• TASK MATERIAL:
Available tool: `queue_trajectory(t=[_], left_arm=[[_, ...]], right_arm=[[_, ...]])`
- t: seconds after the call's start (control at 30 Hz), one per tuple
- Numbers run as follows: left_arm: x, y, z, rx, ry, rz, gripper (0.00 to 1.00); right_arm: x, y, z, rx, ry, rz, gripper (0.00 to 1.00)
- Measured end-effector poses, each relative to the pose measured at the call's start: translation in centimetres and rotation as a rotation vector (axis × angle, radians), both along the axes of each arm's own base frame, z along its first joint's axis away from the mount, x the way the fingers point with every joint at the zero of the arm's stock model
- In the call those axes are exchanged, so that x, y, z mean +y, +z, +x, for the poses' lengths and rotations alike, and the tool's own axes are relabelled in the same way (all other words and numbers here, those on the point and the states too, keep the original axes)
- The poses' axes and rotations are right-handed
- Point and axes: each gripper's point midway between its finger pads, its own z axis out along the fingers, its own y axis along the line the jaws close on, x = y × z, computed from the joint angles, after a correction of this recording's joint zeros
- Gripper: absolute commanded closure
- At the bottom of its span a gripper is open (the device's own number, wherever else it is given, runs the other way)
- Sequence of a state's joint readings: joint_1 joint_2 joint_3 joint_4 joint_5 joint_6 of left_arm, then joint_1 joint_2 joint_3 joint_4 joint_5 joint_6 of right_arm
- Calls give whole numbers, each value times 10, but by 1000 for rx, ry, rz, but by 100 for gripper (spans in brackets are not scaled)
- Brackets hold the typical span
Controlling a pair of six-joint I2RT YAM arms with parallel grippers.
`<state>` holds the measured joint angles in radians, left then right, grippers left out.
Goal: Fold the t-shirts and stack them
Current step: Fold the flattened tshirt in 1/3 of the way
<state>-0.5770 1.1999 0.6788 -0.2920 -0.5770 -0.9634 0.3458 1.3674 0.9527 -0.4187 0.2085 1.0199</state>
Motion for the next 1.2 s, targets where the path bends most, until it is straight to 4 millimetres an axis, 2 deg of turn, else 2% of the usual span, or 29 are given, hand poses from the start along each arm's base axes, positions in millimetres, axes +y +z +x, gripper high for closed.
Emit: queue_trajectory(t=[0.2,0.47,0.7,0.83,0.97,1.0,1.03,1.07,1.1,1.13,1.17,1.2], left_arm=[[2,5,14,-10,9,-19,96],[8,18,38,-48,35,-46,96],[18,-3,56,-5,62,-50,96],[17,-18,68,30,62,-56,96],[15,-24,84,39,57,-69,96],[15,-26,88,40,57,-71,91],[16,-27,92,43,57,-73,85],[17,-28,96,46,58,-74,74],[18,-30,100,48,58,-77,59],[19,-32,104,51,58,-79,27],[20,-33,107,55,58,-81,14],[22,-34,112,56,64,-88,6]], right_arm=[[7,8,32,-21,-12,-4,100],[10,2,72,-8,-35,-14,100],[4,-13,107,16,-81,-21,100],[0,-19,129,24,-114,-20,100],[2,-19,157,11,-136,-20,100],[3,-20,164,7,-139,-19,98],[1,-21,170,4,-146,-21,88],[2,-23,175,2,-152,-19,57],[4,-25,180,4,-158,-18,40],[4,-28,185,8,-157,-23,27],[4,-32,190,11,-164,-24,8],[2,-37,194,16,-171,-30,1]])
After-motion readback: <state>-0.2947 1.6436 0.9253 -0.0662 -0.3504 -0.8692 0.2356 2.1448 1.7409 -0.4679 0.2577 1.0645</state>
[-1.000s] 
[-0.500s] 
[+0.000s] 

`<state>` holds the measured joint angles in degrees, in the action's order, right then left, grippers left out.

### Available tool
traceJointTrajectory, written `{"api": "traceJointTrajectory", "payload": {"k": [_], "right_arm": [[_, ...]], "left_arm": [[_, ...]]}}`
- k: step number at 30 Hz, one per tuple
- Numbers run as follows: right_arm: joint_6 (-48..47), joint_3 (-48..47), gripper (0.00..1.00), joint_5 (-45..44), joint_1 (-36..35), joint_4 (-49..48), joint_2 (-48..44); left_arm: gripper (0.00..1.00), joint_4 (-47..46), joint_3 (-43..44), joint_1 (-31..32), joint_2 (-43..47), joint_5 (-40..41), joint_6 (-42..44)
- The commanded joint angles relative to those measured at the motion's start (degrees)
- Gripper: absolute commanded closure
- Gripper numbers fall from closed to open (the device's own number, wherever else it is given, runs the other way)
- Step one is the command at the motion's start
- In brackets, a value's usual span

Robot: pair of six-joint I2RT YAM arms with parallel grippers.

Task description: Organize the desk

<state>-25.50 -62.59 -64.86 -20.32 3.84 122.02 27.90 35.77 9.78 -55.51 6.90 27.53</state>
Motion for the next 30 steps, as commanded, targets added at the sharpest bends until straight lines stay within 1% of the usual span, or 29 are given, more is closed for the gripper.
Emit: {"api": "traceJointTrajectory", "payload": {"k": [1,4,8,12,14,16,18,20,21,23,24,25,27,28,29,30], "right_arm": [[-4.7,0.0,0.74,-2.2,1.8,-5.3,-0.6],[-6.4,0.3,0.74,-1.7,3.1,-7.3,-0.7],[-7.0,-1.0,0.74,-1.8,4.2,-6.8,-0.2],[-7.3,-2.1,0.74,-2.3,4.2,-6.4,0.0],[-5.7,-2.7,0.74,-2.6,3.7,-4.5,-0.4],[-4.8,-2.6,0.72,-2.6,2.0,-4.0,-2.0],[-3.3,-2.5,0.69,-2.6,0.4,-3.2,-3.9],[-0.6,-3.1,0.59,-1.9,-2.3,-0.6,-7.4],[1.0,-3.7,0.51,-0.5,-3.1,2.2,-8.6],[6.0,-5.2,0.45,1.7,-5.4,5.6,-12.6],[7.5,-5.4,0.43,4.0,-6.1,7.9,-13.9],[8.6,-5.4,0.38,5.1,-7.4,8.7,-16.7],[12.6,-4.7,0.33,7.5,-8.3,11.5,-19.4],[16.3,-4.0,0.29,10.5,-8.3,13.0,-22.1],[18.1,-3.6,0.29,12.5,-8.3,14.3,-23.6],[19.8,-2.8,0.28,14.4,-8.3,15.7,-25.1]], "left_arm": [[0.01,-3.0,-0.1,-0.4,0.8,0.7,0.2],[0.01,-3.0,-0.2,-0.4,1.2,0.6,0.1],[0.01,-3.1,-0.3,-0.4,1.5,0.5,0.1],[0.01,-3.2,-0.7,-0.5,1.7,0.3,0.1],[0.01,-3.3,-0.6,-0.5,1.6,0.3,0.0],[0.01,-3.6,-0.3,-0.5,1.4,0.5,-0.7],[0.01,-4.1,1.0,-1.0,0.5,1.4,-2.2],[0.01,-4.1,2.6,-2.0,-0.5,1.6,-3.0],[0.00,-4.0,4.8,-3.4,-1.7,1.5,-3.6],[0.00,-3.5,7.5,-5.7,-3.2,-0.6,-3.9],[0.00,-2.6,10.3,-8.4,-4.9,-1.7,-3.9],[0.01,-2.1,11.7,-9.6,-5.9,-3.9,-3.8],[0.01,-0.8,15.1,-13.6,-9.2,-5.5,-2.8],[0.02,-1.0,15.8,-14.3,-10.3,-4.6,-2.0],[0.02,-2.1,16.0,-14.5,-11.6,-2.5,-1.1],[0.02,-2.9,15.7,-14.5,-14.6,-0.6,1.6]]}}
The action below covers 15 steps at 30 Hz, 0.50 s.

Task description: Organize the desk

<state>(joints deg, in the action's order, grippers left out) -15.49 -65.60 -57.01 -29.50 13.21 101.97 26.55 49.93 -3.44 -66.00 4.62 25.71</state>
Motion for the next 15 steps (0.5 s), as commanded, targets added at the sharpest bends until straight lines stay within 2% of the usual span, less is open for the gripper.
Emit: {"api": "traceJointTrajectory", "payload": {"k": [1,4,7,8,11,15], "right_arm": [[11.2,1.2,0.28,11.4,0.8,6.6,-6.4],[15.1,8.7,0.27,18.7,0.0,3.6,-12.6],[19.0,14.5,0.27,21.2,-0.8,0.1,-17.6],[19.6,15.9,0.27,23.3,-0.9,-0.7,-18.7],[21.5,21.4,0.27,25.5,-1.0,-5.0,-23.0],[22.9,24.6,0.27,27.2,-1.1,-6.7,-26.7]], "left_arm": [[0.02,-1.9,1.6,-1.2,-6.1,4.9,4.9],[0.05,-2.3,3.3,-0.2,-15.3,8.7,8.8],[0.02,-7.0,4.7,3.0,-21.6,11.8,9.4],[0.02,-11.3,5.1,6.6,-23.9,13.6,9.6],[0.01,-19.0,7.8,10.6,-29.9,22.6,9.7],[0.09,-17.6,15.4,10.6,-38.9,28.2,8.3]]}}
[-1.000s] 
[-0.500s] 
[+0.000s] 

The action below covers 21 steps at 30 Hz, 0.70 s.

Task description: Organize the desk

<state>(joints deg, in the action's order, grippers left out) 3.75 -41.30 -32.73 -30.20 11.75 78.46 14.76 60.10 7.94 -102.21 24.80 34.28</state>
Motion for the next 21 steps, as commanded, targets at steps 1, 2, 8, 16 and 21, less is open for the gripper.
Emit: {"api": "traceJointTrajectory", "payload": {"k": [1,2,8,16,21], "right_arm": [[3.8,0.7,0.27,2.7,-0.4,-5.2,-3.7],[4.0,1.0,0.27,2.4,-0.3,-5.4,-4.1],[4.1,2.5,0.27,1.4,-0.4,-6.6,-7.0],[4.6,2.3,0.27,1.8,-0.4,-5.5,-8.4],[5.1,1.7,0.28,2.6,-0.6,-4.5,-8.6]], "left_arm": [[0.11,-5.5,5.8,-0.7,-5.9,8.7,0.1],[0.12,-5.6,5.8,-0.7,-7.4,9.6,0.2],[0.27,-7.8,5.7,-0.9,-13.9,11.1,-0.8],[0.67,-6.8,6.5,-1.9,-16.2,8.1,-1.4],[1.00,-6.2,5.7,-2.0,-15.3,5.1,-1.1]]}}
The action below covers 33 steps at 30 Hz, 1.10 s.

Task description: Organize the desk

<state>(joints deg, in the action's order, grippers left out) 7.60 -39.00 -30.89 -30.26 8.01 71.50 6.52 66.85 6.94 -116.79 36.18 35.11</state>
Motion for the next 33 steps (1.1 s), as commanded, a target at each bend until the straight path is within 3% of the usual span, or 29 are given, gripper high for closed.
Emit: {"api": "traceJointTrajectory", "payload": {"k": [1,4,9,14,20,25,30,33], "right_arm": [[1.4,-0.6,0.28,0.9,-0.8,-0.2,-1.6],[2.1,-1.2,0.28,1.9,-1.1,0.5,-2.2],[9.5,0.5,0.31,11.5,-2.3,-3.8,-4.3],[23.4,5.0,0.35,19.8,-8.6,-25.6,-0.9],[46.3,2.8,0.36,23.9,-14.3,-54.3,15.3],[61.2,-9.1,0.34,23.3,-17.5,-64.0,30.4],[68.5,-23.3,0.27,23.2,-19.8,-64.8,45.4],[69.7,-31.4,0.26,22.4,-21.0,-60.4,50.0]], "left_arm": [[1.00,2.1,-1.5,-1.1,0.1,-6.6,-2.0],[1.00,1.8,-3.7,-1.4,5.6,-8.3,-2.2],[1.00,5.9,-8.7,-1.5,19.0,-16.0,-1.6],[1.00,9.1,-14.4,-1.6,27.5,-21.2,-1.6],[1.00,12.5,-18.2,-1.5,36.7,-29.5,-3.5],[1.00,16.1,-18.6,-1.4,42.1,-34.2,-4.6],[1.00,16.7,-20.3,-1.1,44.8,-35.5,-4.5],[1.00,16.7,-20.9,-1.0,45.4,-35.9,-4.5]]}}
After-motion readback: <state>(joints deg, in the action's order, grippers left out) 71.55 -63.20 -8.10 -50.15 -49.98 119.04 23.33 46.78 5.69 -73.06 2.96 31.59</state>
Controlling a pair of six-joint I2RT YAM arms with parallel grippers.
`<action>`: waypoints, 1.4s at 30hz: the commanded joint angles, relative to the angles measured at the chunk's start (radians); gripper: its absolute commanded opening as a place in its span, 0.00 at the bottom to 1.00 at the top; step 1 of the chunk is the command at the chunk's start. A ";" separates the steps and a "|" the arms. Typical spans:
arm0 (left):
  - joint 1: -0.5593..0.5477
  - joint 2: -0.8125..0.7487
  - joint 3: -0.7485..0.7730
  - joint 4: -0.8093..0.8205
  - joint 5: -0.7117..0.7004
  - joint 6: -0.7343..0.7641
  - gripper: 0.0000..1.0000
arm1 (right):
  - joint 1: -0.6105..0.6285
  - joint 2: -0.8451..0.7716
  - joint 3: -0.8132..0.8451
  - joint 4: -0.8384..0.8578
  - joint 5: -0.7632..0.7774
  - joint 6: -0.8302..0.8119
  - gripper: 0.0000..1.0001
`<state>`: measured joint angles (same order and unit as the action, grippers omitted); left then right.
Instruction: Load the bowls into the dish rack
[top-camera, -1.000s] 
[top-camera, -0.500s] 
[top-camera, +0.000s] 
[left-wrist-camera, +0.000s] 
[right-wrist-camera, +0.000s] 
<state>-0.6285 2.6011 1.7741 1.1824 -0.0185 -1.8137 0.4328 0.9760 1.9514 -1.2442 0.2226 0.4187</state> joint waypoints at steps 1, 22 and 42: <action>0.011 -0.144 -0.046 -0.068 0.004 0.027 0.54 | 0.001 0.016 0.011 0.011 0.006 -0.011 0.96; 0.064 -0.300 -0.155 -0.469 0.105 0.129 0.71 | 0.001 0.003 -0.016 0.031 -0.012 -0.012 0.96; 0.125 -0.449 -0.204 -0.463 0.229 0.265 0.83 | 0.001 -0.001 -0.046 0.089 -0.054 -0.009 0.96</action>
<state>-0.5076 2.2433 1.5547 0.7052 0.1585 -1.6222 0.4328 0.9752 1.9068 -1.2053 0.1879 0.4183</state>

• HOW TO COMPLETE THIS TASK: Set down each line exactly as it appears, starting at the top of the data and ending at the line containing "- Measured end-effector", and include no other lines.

• RESULT OF THE EXERCISE:
Available tool: `queue_trajectory(t=[_], left_arm=[[_, ...]], right_arm=[[_, ...]])`
- t: seconds after the call's start (control at 30 Hz), one per tuple
- Numbers run as follows: left_arm: x, y, z, rx, ry, rz, gripper (0.00 to 1.00); right_arm: x, y, z, rx, ry, rz, gripper (0.00 to 1.00)
- Measured end-effector poses, each relative to the pose measured at the call's start: translation in centimetres and rotation as a rotation vector (axis × angle, radians), both along the axes of each arm's own base frame, z along its first joint's axis away from the mount, x the way the fingers point with every joint at the zero of the arm's stock model

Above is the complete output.